The core of the book is the text of the Ramopakhyana (the story of Rama as it appears in the Mahabharata). There is one page (sometimes two) for each verse. Apart from a high quality Devanagari text of each verse you get:
- A transcription of the Sanskrit text in the Latin alphabet.
- The resolution of the sandhi used, with an interlinear annotation giving the exact grammatical classification of the word in question (for instance: "third person, dual. active, perfect" in case of a verb).
- A glossary, containing all the words that appear in the verse, including the complete derivation (compounds, nominal derivates etc.).
- A Sanskrit prose paraphrase.
- Grammatical, textual, contextual and other notes.
- An English translation.
It would seem that you need to be a Sanskrit scholar to be able to appreciate the book, nothing is less true. If you are only able to decipher Sanskrit from a text presented in a Latin transcription, maybe using some grammar and/or dictionary and want to go ahead "doing something", this is your book. If you want to practice reading Devanagari, this is your book. If you want to practice resolving sandhi, this is your book. If you ... , well, there is a chapter in this book called "Suggestions for Use", anyway, this is your book!
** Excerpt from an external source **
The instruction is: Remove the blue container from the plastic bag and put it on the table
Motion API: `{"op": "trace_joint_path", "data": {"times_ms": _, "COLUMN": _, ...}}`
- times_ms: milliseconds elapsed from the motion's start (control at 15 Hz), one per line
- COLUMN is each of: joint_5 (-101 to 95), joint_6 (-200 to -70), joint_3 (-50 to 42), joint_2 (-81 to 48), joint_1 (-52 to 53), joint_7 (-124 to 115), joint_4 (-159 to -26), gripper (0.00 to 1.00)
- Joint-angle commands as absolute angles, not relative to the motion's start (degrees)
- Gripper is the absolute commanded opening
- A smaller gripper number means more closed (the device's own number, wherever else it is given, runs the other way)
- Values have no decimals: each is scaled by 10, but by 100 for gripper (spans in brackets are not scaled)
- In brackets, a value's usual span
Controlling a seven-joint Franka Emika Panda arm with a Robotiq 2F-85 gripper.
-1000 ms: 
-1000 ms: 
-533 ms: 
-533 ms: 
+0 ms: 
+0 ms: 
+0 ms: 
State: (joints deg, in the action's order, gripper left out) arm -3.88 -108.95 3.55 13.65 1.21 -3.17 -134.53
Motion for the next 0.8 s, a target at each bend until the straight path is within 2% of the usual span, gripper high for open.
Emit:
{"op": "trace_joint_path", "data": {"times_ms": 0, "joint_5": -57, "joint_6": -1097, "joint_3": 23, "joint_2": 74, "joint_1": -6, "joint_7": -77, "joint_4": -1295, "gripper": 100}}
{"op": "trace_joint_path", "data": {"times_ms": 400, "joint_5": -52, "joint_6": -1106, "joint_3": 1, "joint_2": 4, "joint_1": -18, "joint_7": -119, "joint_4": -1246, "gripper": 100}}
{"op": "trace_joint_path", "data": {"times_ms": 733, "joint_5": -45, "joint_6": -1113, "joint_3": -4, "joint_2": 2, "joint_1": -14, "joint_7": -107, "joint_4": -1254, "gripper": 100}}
Apart from the text there is an extensive Introduction covering all kind of aspects connected to the text.
The Devanagari text contains some typos. The most obvious one is on page 71, the title page of the text part. The "o" has changed into an "a", resulting in "ramapakhyana" instead of "ramopakhyana". As up to now, this is the only typo I found I don't expect the text to be overloaded with them. Because there is also a latin transcription and a resolution of the sandhi, typos will not be difficult to detect and resolve.